Maybe the driving force behind this process of idolization is Obama's symbolism--that is, Americans locate in the symbol of Obama many of the solutions to our community's problems without investing the necessary effort to discover whether there's more to the person of Obama than just the symbol. Certainly, the symbol carries with it things like hope, optimism, and maybe even the motivation to once again participate in political discussion. But if the symbol does not represent more concrete indications of how Obama will actually achieve his goals, then our captivation by the symbol may be misguided and even reckless.

I think Aaron's point fits well here--that it would be even more meaningful the day that a Bronx-raised black candidate becomes president. I wondered to myself why this would be, and I came up with some obvious points about the reality that race and economic and social capital have inextricably intertwined in our cumulative history of racial exclusion, and how an even more spectacular phenomenon than Obama would be a candidate who will have overcome all of these twines of disadvantage. But I think there might be a more subtle point--again, about the power of a symbol. I think that the symbol of Aaron's Bronx candidate would be meaningful not because the symbol primarily indicates a set of concrete policy goals and capabilities in a way that Obama's symbol primarily does not, but because the symbol of the Bronx candidate would be a symbol of our system actually changing. To piggyback on Aaron's point, then, the symbol of Obama is lacking in even another sense because his presidency tells a narrative that many black Americans do not share.

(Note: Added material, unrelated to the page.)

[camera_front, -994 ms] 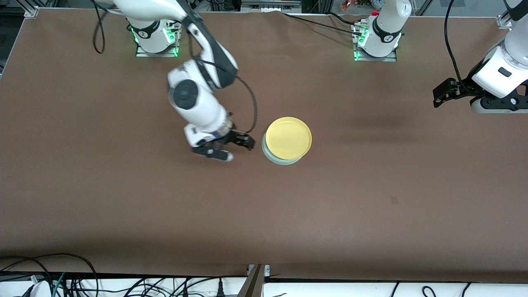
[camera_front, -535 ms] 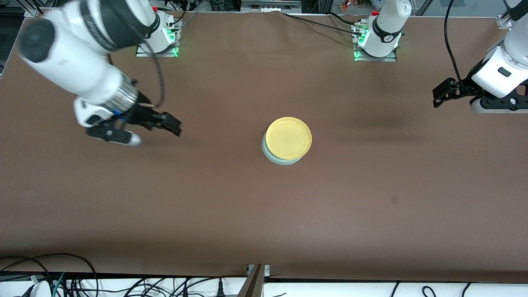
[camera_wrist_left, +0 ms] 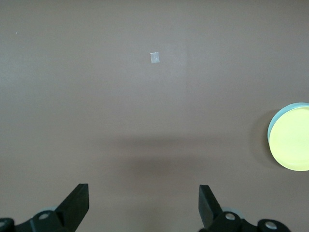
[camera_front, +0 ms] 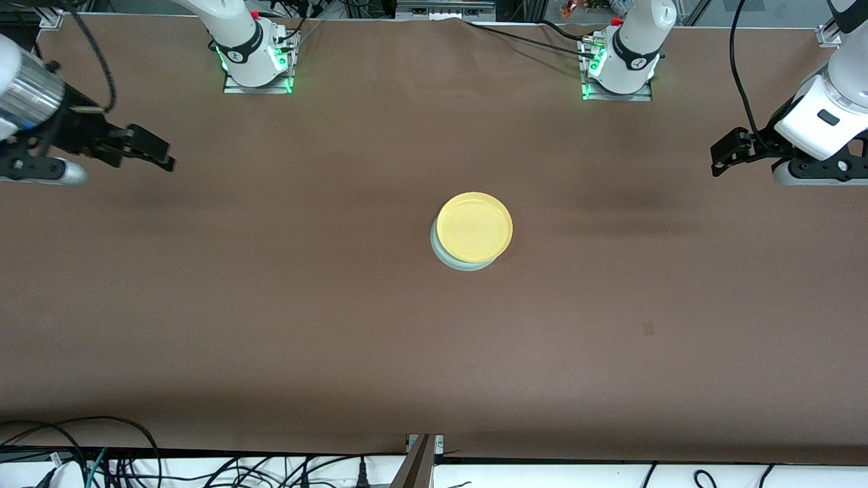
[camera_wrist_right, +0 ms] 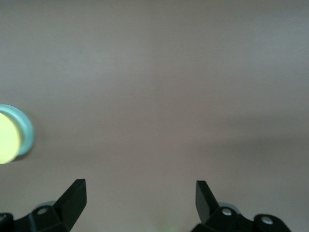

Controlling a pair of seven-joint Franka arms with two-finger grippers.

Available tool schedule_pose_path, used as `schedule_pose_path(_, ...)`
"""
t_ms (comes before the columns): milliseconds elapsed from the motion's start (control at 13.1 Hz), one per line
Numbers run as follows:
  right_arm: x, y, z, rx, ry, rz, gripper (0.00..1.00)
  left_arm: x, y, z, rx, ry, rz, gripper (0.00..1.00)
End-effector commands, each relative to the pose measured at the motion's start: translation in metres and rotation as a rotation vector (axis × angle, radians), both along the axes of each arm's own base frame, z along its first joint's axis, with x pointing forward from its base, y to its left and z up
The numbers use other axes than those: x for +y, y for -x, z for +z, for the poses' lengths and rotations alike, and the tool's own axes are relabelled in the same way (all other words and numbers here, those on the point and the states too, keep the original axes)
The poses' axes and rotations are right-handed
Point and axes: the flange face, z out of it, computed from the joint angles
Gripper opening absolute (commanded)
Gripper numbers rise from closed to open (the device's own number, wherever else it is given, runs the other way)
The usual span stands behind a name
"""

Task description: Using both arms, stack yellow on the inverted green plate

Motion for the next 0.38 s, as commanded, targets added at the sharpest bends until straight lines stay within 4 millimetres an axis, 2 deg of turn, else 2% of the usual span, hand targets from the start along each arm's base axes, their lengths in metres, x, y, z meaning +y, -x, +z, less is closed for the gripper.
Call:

I think that this post has ultimately split into more than just a few tangents, but I'd just like to make the concluding tangent that maybe, in the end, I am suspicious of the symbol of Obama because I, like Walker, underestimate the power of the American--not in her capacity for apathy, but in her capacity to create meaningful change from hope alone. I remember a quote: "If you want to build a ship, don't herd people together to collect wood and don't assign them tasks and work, but rather teach them to long for the endless immensity of the sea." Is this true?

  • The author of your quotation is the French aviator and writer Antoine de Saint-Exupery. Asking whether it is true is a category error, I think. But the free software movement certainly demonstrates that it describes an approach to changing the future of humankind. See http://moglen.law.columbia.edu/911

-- JosephLu - 16 Feb 2009

I like your post Joseph, although keeping with the theme of the quote at the end, I think the American people will quickly give up their longing. We are a culture of 'now', and want things instantly; our patience is thin. When something inherently difficult and perhaps unreachable becomes the focus of our attention, many people turn away in frustration. In sum, I very much doubt our capacity to build a ship.